Uma operação realizada pela Energisa na manhã desta quinta-feira (23) desativou ligações clandestinas de energia na Comunidade Agrovila Campão, em Campo Grande. A estrutura utilizada para o chamado “gato” de energia, que abastecia aproximadamente 200 famílias, foi avaliada em cerca de R$ 10 mil. Durante a ação, foram recolhidos cerca de 450 metros de cabos.
O caso foi registrado como furto de energia, e a Energisa argumenta que as ligações irregulares representam riscos à segurança. Moradores, por sua vez, afirmam ter comprado a fiação e cobram a regularização do serviço, alegando que a energia também era utilizada para bombas de captação de água.
Conforme o boletim de ocorrência registrado pela Energisa, funcionários do setor de combate a perdas da concessionária identificaram diversas ligações clandestinas em imóveis da ocupação instalada às margens da BR-262, na região do Núcleo Industrial. Os cabos estavam conectados diretamente à rede de distribuição.
A fiação recolhida foi apresentada à polícia e totaliza um valor aproximado de R$ 10 mil. O material será destinado pela concessionária. A operação contou com o apoio da Polícia Militar e foi acompanhada por moradores, gerando alguma tensão, mas sem incidentes ou bloqueio da rodovia.

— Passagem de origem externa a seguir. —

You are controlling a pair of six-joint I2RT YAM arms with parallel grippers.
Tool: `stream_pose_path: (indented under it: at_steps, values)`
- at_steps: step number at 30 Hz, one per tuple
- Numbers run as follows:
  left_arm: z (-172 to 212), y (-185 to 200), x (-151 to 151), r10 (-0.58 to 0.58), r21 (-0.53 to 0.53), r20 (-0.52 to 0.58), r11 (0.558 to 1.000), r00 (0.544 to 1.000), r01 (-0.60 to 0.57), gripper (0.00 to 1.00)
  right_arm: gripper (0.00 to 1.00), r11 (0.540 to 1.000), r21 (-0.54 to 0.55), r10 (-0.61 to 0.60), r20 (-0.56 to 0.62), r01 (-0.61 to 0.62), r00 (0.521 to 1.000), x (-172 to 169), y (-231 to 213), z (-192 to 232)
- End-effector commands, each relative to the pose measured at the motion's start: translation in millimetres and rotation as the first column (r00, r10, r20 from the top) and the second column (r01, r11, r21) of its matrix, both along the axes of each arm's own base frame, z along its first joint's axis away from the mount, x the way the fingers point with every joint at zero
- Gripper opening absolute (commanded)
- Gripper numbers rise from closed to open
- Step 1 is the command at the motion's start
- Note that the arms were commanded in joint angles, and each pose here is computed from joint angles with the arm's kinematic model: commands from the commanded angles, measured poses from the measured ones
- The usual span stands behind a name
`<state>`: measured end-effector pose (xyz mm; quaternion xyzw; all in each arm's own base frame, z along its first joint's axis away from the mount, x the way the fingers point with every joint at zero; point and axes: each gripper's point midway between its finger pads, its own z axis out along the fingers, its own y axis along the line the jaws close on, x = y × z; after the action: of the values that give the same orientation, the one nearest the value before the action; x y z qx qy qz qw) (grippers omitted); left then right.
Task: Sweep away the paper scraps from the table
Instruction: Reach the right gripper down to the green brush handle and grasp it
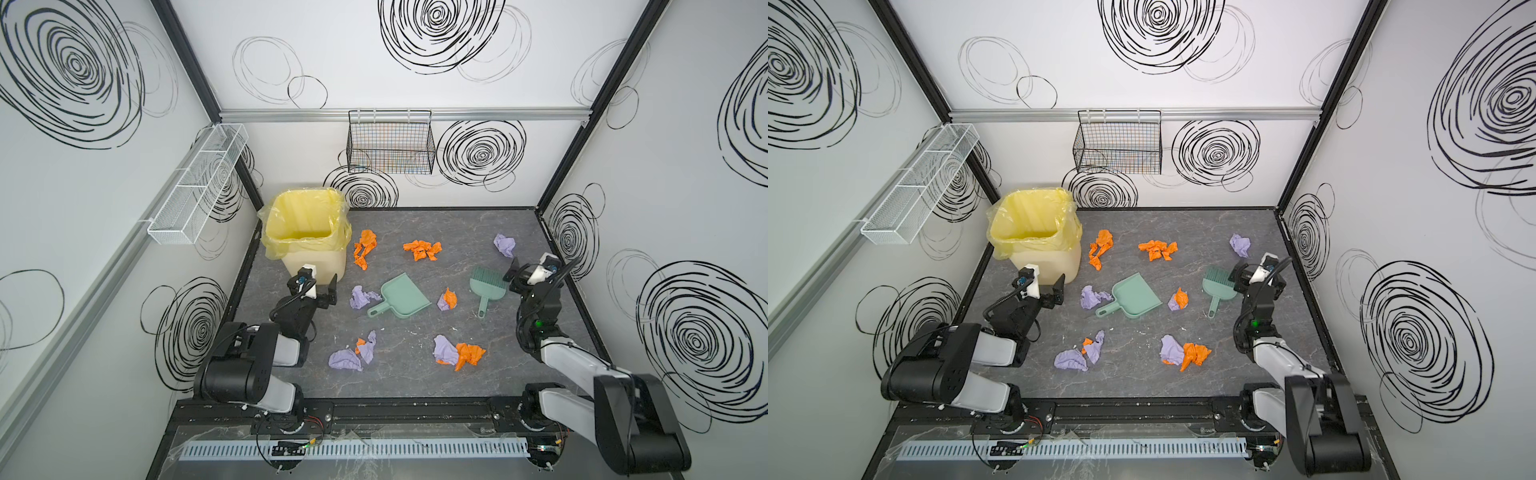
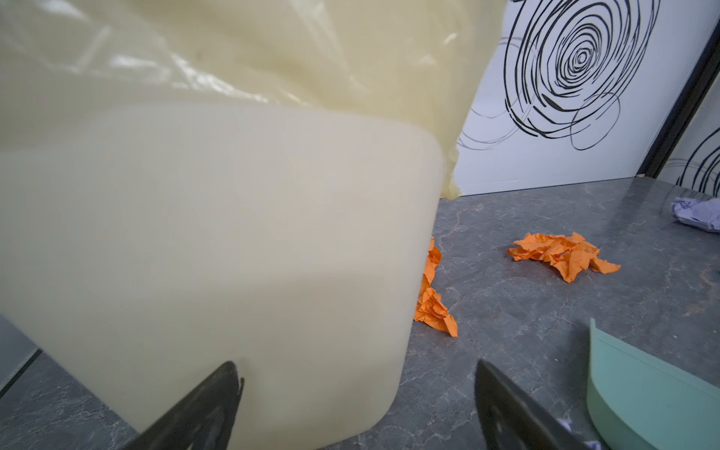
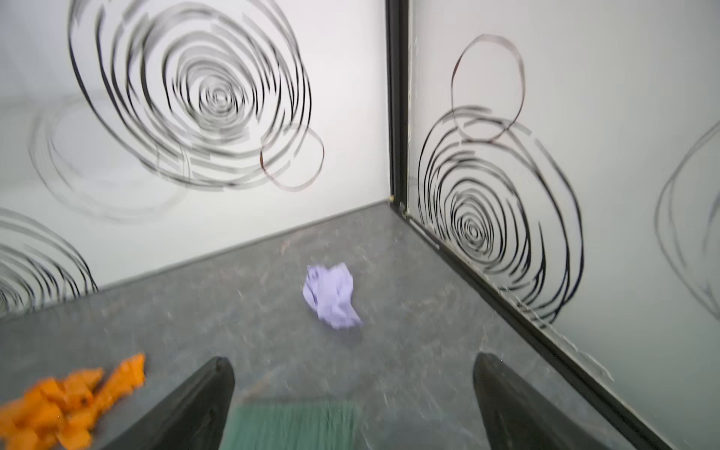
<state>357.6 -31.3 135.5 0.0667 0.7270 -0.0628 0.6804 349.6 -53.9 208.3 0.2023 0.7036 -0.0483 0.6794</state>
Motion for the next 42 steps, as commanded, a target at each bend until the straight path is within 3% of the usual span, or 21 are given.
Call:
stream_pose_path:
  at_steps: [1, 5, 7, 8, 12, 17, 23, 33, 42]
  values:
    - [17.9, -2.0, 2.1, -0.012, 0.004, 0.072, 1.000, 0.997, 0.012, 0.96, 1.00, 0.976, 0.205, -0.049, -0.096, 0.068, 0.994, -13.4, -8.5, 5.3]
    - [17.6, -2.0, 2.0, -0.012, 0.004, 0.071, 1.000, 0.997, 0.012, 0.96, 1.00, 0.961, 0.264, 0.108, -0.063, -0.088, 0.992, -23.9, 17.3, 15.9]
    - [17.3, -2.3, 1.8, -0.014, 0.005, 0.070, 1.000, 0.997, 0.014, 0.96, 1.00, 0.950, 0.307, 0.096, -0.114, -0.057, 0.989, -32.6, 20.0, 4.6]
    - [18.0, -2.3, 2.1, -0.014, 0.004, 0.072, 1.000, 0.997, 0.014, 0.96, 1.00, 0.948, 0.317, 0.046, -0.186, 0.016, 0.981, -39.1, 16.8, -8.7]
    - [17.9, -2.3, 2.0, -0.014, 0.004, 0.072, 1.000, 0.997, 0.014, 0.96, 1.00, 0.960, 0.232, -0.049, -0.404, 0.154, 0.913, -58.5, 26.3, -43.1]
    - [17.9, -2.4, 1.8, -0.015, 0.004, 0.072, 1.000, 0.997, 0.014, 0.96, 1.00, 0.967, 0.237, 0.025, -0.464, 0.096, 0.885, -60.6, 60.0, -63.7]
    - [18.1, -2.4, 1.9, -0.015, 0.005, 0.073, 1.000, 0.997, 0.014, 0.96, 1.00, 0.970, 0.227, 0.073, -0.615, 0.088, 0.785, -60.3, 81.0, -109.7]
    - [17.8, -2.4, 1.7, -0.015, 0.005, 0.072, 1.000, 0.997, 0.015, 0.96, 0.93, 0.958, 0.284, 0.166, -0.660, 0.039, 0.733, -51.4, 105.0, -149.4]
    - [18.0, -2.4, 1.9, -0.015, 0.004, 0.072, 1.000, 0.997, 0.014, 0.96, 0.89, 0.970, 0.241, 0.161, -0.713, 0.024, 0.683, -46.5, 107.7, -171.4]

Moradores buscam regularização e culpam falta de serviço oficial
A Comunidade Agrovila Campão existe há cerca de quatro anos e, segundo lideranças locais, reúne mais de 200 famílias. A energia desviada não só abastecia as residências, mas também era essencial para o funcionamento de bombas de captação de água de poços, o que deixou a comunidade sem o fornecimento hídrico após o desligamento.
Jonas Lima Vieira, líder da ocupação, declarou que os próprios moradores arrecadaram dinheiro para adquirir a fiação utilizada nas ligações improvisadas. Ele ressalta que as famílias reconhecem a irregularidade, mas clamam por uma solução que garanta o fornecimento de energia de forma legal.
“Ninguém está se recusando a pagar pela energia. A gente só quer que eles coloquem um padrão social e forneçam energia para nós”, afirmou Vieira. Segundo a comunidade, já foram feitas buscas por apoio junto a vereadores, deputados e representantes da prefeitura. A Energisa, no entanto, exige um endereço formal e a regularização da área para a instalação de ligações individuais.
Energisa alega riscos de segurança e qualidade do fornecimento
Em nota oficial, a Energisa justificou a ação como uma medida para retirar ligações clandestinas que colocavam em risco a segurança dos moradores. A concessionária pontua que redes irregulares são instaladas sem critérios técnicos, aumentando as chances de choques elétricos, incêndios e acidentes fatais.
Além dos riscos à segurança, a empresa destaca que as ligações clandestinas comprometem a qualidade do fornecimento de energia para os consumidores que utilizam o serviço de forma regular. Conforme o Campo Grande NEWS checou, a empresa tem como prioridade a segurança e a eficiência na distribuição de energia.
Investimento em fiação e a busca por um padrão social
O valor de R$ 10 mil em fiação apreendida demonstra o investimento realizado pelos moradores da Agrovila Campão na tentativa de garantir o acesso à energia elétrica. A situação evidencia a necessidade de soluções habitacionais e de infraestrutura para a comunidade.
A Energisa, conforme o Campo Grande NEWS apurou, tem reiterado a necessidade de formalização dos endereços e da área para viabilizar a instalação de redes de energia adequadas. A exigência visa garantir a conformidade técnica e a segurança das instalações, conforme as normas vigentes.
O impacto do “gato” de energia na vida da comunidade
A desativação das ligações clandestinas de energia na Agrovila Campão gerou apreensão entre os moradores, que agora enfrentam a falta de eletricidade e, consequentemente, a interrupção no fornecimento de água. A situação reforça a urgência de uma solução definitiva.
O Campo Grande NEWS acompanhou a movimentação na comunidade e constatou a preocupação dos residentes. A busca por um “padrão social” de energia é o principal apelo dos moradores, que esperam uma resposta efetiva das autoridades e da concessionária para regularizar o acesso à eletricidade e à água potável.